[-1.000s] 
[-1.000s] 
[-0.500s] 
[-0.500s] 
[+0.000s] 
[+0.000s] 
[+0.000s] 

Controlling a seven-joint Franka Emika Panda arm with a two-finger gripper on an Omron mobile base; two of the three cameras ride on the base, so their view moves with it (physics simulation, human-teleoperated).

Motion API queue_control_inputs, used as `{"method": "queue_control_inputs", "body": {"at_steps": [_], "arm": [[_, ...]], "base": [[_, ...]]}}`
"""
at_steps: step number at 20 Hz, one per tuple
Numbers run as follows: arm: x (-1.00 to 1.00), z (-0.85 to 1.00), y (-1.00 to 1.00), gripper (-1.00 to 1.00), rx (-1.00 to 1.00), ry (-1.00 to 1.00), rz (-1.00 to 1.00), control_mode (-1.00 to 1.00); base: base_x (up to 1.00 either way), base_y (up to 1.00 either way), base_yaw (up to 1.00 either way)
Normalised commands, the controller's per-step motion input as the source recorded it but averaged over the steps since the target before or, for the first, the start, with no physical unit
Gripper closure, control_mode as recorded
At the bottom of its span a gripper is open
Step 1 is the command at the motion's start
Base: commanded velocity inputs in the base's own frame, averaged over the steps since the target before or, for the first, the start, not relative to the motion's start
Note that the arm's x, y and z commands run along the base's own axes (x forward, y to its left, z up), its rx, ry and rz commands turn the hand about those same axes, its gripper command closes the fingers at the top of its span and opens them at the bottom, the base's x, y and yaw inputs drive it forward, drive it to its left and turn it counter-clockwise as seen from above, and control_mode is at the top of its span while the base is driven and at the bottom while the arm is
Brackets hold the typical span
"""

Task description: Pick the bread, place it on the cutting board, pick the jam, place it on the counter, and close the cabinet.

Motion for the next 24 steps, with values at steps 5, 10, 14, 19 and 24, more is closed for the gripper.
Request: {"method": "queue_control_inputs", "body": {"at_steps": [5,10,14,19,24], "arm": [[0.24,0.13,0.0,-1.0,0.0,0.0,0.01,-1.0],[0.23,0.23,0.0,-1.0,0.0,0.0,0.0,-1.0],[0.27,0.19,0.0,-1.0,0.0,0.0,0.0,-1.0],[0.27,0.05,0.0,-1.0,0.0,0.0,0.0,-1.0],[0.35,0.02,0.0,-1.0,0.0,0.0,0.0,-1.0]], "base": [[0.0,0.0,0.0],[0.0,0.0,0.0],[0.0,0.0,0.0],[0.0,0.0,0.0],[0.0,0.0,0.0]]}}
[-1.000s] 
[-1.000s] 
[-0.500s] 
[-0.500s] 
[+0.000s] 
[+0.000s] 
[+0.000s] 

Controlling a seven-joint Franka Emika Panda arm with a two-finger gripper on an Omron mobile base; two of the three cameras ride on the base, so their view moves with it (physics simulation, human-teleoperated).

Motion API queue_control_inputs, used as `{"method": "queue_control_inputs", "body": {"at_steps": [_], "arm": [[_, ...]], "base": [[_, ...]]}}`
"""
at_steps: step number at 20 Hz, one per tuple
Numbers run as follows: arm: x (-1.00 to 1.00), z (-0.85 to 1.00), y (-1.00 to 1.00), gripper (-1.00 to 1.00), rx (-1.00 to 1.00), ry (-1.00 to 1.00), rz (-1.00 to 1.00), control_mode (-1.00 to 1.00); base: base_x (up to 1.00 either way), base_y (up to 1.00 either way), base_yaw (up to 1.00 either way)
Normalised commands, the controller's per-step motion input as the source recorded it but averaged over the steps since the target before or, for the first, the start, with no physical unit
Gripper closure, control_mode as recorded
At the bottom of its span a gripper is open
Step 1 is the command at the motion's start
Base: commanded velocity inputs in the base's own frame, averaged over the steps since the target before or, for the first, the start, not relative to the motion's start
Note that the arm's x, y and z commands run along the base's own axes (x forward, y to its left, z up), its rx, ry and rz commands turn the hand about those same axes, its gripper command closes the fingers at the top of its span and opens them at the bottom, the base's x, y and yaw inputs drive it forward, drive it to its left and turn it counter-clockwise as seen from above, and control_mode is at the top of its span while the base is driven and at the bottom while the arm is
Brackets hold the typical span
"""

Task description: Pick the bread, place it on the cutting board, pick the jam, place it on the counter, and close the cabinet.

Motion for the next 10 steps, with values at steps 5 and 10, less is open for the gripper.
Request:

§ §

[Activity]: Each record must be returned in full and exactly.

[Exercise result]:
[-1.000s] 
[-1.000s] 
[-0.500s] 
[-0.500s] 
[+0.000s] 
[+0.000s] 
[+0.000s] 

Controlling a seven-joint Franka Emika Panda arm with a two-finger gripper on an Omron mobile base; two of the three cameras ride on the base, so their view moves with it (physics simulation, human-teleoperated).

Motion API queue_control_inputs, used as `{"method": "queue_control_inputs", "body": {"at_steps": [_], "arm": [[_, ...]], "base": [[_, ...]]}}`
"""
at_steps: step number at 20 Hz, one per tuple
Numbers run as follows: arm: x (-1.00 to 1.00), z (-0.85 to 1.00), y (-1.00 to 1.00), gripper (-1.00 to 1.00), rx (-1.00 to 1.00), ry (-1.00 to 1.00), rz (-1.00 to 1.00), control_mode (-1.00 to 1.00); base: base_x (up to 1.00 either way), base_y (up to 1.00 either way), base_yaw (up to 1.00 either way)
Normalised commands, the controller's per-step motion input as the source recorded it but averaged over the steps since the target before or, for the first, the start, with no physical unit
Gripper closure, control_mode as recorded
At the bottom of its span a gripper is open
Step 1 is the command at the motion's start
Base: commanded velocity inputs in the base's own frame, averaged over the steps since the target before or, for the first, the start, not relative to the motion's start
Note that the arm's x, y and z commands run along the base's own axes (x forward, y to its left, z up), its rx, ry and rz commands turn the hand about those same axes, its gripper command closes the fingers at the top of its span and opens them at the bottom, the base's x, y and yaw inputs drive it forward, drive it to its left and turn it counter-clockwise as seen from above, and control_mode is at the top of its span while the base is driven and at the bottom while the arm is
Brackets hold the typical span
"""

Task description: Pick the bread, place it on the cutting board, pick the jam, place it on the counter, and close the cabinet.

Motion for the next 24 steps, with values at steps 5, 10, 14, 19 and 24, more is closed for the gripper.
Request: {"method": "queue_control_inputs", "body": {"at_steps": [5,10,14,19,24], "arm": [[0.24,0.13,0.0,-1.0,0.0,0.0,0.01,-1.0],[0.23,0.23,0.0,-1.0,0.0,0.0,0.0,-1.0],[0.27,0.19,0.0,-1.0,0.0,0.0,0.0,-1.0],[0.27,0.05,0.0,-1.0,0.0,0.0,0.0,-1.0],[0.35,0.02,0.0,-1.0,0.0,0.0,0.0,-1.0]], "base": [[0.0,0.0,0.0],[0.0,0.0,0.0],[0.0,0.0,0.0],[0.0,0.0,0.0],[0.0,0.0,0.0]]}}
[-1.000s] 
[-1.000s] 
[-0.500s] 
[-0.500s] 
[+0.000s] 
[+0.000s] 
[+0.000s] 

Controlling a seven-joint Franka Emika Panda arm with a two-finger gripper on an Omron mobile base; two of the three cameras ride on the base, so their view moves with it (physics simulation, human-teleoperated).

Motion API queue_control_inputs, used as `{"method": "queue_control_inputs", "body": {"at_steps": [_], "arm": [[_, ...]], "base": [[_, ...]]}}`
"""
at_steps: step number at 20 Hz, one per tuple
Numbers run as follows: arm: x (-1.00 to 1.00), z (-0.85 to 1.00), y (-1.00 to 1.00), gripper (-1.00 to 1.00), rx (-1.00 to 1.00), ry (-1.00 to 1.00), rz (-1.00 to 1.00), control_mode (-1.00 to 1.00); base: base_x (up to 1.00 either way), base_y (up to 1.00 either way), base_yaw (up to 1.00 either way)
Normalised commands, the controller's per-step motion input as the source recorded it but averaged over the steps since the target before or, for the first, the start, with no physical unit
Gripper closure, control_mode as recorded
At the bottom of its span a gripper is open
Step 1 is the command at the motion's start
Base: commanded velocity inputs in the base's own frame, averaged over the steps since the target before or, for the first, the start, not relative to the motion's start
Note that the arm's x, y and z commands run along the base's own axes (x forward, y to its left, z up), its rx, ry and rz commands turn the hand about those same axes, its gripper command closes the fingers at the top of its span and opens them at the bottom, the base's x, y and yaw inputs drive it forward, drive it to its left and turn it counter-clockwise as seen from above, and control_mode is at the top of its span while the base is driven and at the bottom while the arm is
Brackets hold the typical span
"""

Task description: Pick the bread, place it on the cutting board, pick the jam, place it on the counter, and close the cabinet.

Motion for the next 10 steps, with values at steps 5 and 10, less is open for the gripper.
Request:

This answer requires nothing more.